[THE TASK] Look through the entries that follow and return each line that has the string "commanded".

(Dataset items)
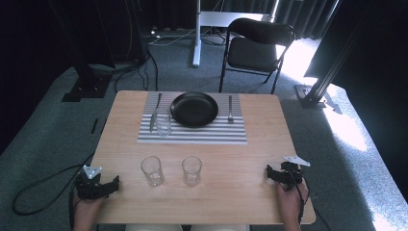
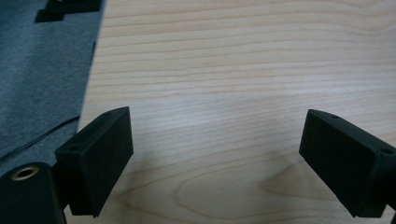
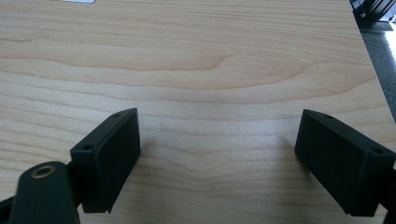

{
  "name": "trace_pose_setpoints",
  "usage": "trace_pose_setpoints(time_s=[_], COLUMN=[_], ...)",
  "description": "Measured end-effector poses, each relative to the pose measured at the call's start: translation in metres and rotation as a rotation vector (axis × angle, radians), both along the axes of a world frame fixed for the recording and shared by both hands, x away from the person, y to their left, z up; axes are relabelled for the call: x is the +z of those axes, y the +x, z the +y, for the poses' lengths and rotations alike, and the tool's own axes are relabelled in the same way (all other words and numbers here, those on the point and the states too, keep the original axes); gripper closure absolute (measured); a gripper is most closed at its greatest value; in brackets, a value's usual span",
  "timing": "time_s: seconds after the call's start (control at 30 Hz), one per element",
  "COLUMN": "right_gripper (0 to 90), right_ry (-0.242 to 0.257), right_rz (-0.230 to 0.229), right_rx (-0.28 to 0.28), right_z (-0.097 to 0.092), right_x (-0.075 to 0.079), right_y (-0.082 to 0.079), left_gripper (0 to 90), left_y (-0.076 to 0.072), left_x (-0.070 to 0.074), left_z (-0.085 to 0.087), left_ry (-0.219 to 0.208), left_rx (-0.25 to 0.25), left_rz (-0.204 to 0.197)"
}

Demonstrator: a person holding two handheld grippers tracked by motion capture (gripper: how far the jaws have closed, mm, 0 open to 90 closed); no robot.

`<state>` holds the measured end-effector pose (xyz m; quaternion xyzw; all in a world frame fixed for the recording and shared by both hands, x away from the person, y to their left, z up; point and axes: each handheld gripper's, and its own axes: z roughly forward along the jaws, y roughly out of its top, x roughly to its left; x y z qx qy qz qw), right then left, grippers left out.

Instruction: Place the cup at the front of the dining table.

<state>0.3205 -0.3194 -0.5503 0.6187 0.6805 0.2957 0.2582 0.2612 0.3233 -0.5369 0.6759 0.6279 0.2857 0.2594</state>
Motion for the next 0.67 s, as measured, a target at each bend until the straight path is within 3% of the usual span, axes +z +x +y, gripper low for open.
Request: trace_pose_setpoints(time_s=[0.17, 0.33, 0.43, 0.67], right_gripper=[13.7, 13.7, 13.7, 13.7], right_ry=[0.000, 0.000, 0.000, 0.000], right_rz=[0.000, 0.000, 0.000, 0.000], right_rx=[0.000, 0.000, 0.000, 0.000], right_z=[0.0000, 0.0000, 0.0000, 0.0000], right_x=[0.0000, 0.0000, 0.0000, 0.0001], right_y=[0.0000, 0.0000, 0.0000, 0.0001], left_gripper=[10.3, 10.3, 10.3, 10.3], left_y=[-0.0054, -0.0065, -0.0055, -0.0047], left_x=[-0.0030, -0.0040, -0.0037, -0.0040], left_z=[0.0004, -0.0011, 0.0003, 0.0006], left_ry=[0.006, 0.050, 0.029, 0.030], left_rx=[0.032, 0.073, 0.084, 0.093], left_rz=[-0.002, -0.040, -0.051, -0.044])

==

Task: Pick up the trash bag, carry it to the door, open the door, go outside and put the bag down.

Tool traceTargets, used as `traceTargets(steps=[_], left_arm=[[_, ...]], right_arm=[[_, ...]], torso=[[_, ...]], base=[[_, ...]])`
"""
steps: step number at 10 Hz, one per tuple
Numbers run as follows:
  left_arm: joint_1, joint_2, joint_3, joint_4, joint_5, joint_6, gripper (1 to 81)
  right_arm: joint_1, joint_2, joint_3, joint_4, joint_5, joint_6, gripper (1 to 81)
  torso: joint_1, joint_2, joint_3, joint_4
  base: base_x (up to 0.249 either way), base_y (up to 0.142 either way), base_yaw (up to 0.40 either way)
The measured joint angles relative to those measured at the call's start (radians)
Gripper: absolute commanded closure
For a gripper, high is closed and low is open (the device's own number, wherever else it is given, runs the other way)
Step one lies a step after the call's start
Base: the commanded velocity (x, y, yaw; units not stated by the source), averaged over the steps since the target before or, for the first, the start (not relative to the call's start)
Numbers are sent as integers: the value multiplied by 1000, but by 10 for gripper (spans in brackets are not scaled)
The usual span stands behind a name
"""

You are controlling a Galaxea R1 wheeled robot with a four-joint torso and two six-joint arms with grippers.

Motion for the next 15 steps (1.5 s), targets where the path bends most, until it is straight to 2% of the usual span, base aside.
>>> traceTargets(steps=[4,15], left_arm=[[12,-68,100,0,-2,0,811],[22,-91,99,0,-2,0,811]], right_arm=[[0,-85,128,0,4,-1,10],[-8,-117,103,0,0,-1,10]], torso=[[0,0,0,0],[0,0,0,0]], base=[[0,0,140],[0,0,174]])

[RESPONSE TO THE EXERCISE]
Gripper: absolute commanded closure
Base: the commanded velocity (x, y, yaw; units not stated by the source), averaged over the steps since the target before or, for the first, the start (not relative to the call's start)

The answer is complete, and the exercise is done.